Cette idée de regroupement familial ou clanique autour d’un lieu consacré ne manque certes pas d’attiser l’ire des détracteurs du survivalisme, qui dénoncent là une forme d’égoïsme contre-productif.« Je conteste que mes solutions soient uniquement individualistes, » répond San Giorgio.« Au contraire, il est primordial de recréer un lien social et une solidarité de proximité. D’ailleurs, si je ne suis pas moi-même préparé, je ne pourrai pas aider les autres. » Ce que corrobore de son côté Vol West, Français installé dans le Montana et co-auteur de Rues barbares, à l’occasion d’une interview réalisée pour le compte de La Spirale. « Durant l’ouragan Sandy, les survivalistes new-yorkais furent les premiers à porter secours, à nettoyer les rues, à partager leurs panneaux solaires, à donner à manger et à boire à leurs voisins, à aider les personnes âgées et à soutenir les forces de l’ordre. Tout simplement parce que nous ne sommes pas des victimes ou des spectateurs, mais bien des acteurs. »

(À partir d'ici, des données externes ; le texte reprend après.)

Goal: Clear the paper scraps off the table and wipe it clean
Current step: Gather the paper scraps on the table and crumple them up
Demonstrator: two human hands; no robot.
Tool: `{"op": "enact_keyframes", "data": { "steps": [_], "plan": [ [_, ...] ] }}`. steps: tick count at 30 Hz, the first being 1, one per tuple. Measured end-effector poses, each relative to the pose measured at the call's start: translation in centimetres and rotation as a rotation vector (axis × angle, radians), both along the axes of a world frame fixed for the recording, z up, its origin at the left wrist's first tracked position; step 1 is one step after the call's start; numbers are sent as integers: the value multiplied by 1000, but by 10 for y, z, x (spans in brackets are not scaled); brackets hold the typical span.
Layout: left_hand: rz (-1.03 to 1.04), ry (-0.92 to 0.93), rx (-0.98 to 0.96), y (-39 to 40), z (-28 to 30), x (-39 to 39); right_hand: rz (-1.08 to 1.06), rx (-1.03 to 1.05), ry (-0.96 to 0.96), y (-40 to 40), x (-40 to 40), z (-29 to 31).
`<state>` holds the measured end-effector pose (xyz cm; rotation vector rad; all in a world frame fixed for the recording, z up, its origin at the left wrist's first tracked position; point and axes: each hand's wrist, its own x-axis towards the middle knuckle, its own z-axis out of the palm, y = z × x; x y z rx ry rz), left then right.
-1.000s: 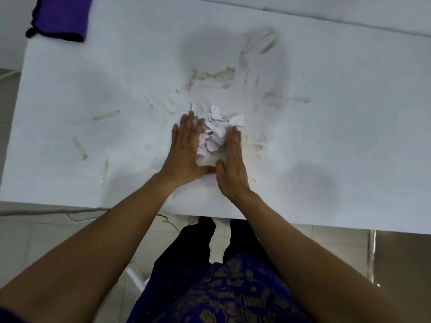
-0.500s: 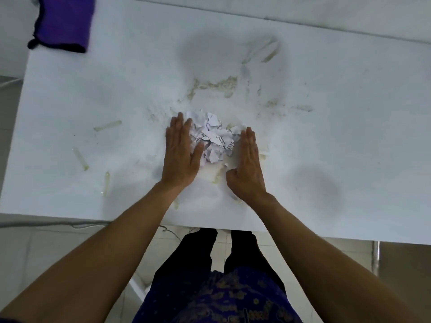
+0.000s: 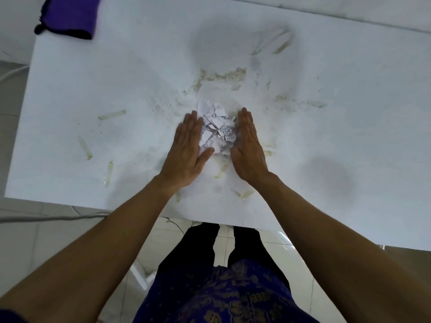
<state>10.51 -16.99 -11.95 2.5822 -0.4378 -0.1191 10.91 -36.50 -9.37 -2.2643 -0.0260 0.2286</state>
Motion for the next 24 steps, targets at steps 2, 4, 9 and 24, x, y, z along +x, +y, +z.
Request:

Une anecdote qui en dit long sur les préjugés véhiculés par les médias de masse. Comme de nombreux phénomènes subculturels avant lui, le survivalisme continuera pour un temps à faire grincer des dents. Mais les initiatives destinées à accroître notre indépendance vis-à-vis du système économique dominant constituent une tendance forte. Et il y a fort à parier qu’elles continueront à se développer, en gagnant à chaque fois de nouvelles recrues. Il est 14:30 lorsque je sors de l’hôtel Warwick. Une jeune femme bien mise est allongée sur le marbre du perron d’un centre d’affaires. Sa carte bancaire trace des lignes de poudre blanche qu’elle inhale en pleine rue, au vu et au su de tous. De quoi conclure sur un bel exemple des contradictions qui animent la Suisse et l’ensemble de nos sociétés post-industrielles, tiraillées entre le spectre de leur décadence et la prospection de dynamiques d’avenir.